Simple linear regression fits a line ŷ = b₀ + b₁x to data by minimizing the sum of squared residuals (least squares). The slope b₁ = r · (sᵧ/sₓ) and intercept b₀ = ȳ − b₁x̄ are uniquely determined by the data. The regression line always passes through (x̄, ȳ). The slope represents the predicted change in y per one-unit increase in x, and predictions should only be made within the observed range of x (avoiding extrapolation).
Use real datasets: predict college GPA from SAT scores, or fuel efficiency from car weight. Have students interpret slope in context ('for each additional 100 lbs, fuel efficiency decreases by 0.5 mpg'). Explicitly warn against extrapolation with vivid examples of absurd predictions outside the data range.
From the correlation coefficient r, you know how to measure the strength and direction of a linear association between two variables. But r just gives a single number between −1 and 1 — it doesn't tell you *how much* y changes for a one-unit change in x, and it doesn't give you a formula for prediction. Simple linear regression takes the next step: it finds the specific line ŷ = b₀ + b₁x that best fits the data, where "best" is precisely defined as minimizing the total squared vertical distance between each observed point and the line.
The criterion is least squares: minimize Σ(yᵢ − ŷᵢ)², where yᵢ is the observed value and ŷᵢ = b₀ + b₁xᵢ is the predicted value. Each difference yᵢ − ŷᵢ is called a residual — the amount by which the line misses the actual point. Squaring residuals before summing means large misses are penalized heavily; it also makes the optimization tractable. Taking derivatives and setting them to zero gives closed-form formulas: b₁ = r · (sᵧ/sₓ) and b₀ = ȳ − b₁x̄. Notice how b₁ inherits its sign and direction from r, then scales it by the ratio of standard deviations to convert from correlation units to actual slope units. The fact that the line passes through (x̄, ȳ) — the "balance point" of the data — is a direct consequence of the least-squares conditions.

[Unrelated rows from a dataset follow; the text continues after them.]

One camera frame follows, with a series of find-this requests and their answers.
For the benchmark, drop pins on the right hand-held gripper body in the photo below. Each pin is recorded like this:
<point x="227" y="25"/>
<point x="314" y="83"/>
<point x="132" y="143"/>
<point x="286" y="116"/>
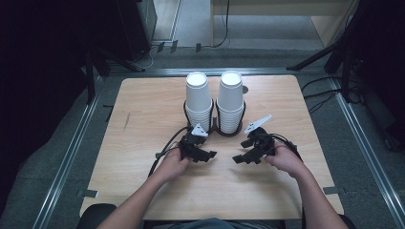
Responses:
<point x="264" y="141"/>

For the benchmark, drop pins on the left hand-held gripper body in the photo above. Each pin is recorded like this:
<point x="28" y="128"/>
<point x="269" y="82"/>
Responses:
<point x="191" y="143"/>

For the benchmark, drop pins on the black double cup holder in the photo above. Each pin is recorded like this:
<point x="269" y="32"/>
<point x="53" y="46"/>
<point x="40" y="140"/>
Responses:
<point x="215" y="127"/>

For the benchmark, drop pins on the single white paper cup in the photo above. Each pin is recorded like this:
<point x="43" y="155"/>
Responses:
<point x="230" y="92"/>

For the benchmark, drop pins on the person's left hand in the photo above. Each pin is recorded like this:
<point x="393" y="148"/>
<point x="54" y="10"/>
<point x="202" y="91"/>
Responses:
<point x="172" y="165"/>

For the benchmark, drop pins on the person's right hand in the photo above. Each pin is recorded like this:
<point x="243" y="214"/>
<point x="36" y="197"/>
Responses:
<point x="286" y="159"/>

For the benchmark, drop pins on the dark round table grommet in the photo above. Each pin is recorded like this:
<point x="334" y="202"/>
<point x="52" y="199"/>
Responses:
<point x="245" y="89"/>

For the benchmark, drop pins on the person's grey clothing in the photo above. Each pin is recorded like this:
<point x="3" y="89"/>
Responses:
<point x="216" y="224"/>

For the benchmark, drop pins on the black floor tape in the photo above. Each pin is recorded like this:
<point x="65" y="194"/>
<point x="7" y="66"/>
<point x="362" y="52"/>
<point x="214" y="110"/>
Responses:
<point x="110" y="114"/>

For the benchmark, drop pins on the black tripod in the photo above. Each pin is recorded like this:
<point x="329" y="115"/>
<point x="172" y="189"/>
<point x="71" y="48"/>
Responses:
<point x="313" y="57"/>

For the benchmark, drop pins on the black metal stand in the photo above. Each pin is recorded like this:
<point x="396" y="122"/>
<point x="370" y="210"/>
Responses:
<point x="90" y="79"/>

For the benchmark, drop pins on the person's left leg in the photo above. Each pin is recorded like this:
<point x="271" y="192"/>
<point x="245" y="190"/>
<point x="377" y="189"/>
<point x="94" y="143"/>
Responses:
<point x="92" y="218"/>

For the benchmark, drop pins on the black cabinet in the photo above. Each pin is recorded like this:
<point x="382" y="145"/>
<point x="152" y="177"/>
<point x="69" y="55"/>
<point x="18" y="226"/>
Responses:
<point x="133" y="28"/>

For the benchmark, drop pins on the light wooden furniture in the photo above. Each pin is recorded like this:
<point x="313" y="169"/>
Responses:
<point x="328" y="25"/>

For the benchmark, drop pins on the dark room equipment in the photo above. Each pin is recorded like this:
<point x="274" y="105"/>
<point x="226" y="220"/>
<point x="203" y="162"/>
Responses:
<point x="382" y="47"/>

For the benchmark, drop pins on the dark curtain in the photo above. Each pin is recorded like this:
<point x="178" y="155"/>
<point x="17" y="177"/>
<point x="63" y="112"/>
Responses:
<point x="38" y="79"/>

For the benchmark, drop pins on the aluminium floor rail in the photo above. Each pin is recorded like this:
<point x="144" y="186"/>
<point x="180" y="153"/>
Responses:
<point x="65" y="165"/>
<point x="368" y="159"/>
<point x="159" y="71"/>

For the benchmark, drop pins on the dark floor bracket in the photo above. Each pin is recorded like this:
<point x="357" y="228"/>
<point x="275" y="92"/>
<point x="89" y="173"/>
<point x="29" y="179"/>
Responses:
<point x="174" y="46"/>
<point x="160" y="47"/>
<point x="198" y="47"/>

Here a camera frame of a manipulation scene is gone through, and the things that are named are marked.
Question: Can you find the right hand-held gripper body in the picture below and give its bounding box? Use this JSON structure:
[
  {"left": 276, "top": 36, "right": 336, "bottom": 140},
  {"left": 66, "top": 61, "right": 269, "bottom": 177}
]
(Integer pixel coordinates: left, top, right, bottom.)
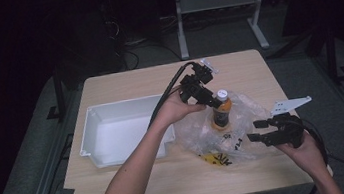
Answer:
[{"left": 262, "top": 95, "right": 320, "bottom": 153}]

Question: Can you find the person's left hand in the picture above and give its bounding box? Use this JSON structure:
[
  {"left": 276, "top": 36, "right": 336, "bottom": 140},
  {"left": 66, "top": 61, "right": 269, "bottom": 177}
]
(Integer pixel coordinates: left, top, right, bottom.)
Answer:
[{"left": 149, "top": 82, "right": 210, "bottom": 131}]

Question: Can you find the white metal desk frame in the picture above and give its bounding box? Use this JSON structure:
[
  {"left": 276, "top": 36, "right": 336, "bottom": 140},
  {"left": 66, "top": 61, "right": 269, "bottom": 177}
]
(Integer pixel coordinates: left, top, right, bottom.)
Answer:
[{"left": 172, "top": 0, "right": 277, "bottom": 61}]

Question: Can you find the black metal stand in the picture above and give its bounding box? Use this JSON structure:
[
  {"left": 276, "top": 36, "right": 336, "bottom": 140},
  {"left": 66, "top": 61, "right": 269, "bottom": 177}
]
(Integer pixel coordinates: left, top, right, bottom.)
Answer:
[
  {"left": 39, "top": 65, "right": 70, "bottom": 123},
  {"left": 320, "top": 22, "right": 344, "bottom": 86}
]

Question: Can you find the black tape strip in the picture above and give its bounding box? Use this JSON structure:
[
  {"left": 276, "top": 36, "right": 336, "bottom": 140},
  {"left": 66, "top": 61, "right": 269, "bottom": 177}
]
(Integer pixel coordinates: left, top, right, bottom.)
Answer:
[{"left": 58, "top": 185, "right": 77, "bottom": 194}]

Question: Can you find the clear plastic bag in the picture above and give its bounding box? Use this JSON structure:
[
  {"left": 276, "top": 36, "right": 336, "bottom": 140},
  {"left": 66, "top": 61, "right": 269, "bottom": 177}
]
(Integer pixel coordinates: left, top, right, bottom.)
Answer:
[{"left": 169, "top": 84, "right": 278, "bottom": 174}]

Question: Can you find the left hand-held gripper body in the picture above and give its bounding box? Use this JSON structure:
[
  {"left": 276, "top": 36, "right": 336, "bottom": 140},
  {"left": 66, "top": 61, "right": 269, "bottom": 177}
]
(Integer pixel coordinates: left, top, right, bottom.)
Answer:
[{"left": 175, "top": 56, "right": 224, "bottom": 108}]

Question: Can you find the person's right hand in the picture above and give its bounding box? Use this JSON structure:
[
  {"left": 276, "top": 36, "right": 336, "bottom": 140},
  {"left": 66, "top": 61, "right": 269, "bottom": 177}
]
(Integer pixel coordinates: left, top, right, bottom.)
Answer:
[{"left": 273, "top": 127, "right": 330, "bottom": 187}]

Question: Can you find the white plastic bin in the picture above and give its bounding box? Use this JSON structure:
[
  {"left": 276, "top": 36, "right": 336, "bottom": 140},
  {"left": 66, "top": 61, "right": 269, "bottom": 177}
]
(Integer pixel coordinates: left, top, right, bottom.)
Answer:
[{"left": 73, "top": 92, "right": 179, "bottom": 171}]

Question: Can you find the orange drink bottle white cap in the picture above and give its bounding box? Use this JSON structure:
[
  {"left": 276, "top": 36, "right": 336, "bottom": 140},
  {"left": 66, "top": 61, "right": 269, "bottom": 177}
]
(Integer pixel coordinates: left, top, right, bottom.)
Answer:
[{"left": 207, "top": 87, "right": 237, "bottom": 132}]

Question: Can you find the black floor cable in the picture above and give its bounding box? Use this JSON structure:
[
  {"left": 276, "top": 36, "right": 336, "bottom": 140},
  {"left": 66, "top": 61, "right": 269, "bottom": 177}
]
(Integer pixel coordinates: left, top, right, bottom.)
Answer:
[{"left": 116, "top": 34, "right": 184, "bottom": 71}]

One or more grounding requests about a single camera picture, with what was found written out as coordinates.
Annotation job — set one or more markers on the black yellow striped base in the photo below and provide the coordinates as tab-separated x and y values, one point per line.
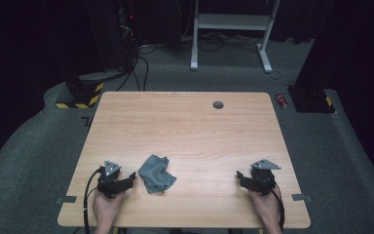
87	96

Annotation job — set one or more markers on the black stand base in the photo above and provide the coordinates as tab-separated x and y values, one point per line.
311	100

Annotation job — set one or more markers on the red can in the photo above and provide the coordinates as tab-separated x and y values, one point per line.
281	101

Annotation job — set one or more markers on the grey cloth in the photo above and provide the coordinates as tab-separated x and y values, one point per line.
156	175

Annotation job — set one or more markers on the grey tape strip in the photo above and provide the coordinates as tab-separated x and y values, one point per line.
66	199
301	197

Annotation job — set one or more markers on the person's right hand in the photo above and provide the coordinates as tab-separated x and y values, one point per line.
268	208

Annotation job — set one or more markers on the grey table grommet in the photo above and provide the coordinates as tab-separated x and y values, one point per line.
218	105

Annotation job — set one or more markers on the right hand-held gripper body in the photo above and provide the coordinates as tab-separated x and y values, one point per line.
262	180

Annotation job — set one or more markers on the dark equipment rack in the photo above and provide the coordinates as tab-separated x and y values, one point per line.
126	32

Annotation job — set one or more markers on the white metal stand frame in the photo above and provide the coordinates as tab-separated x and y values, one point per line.
232	22

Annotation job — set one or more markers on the person's left hand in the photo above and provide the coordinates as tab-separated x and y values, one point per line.
105	208

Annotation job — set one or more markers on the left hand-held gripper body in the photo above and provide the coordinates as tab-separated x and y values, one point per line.
109	183

Interpreting the slope b₁ requires care. It says: on average, when x increases by 1 unit, the predicted y changes by b₁ units. This is a predictive or associative statement, not a causal one. If b₁ = 2.3 in a regression of exam scores on hours studied, it means students who study 1 hour more than average tend to score 2.3 points higher — it does not mean studying an extra hour *causes* exactly 2.3 more points. Lurking variables (ability, prior knowledge, motivation) could explain the association. The y-intercept b₀ is the predicted y when x = 0, which is only meaningful if x = 0 is plausible given the data range.
The correlation coefficient r has a second role in regression: r² (the coefficient of determination) tells you what proportion of the total variability in y is explained by the linear relationship with x. If r = 0.8, then r² = 0.64, meaning 64% of the variation in y is accounted for by knowing x. The remaining 36% is unexplained — attributable to other variables, measurement error, or nonlinearity. Extrapolation — using the regression line to predict y for x values outside the observed data range — is unreliable because the linear relationship may not hold beyond the observed region; the line has no obligation to track the data where we haven't looked.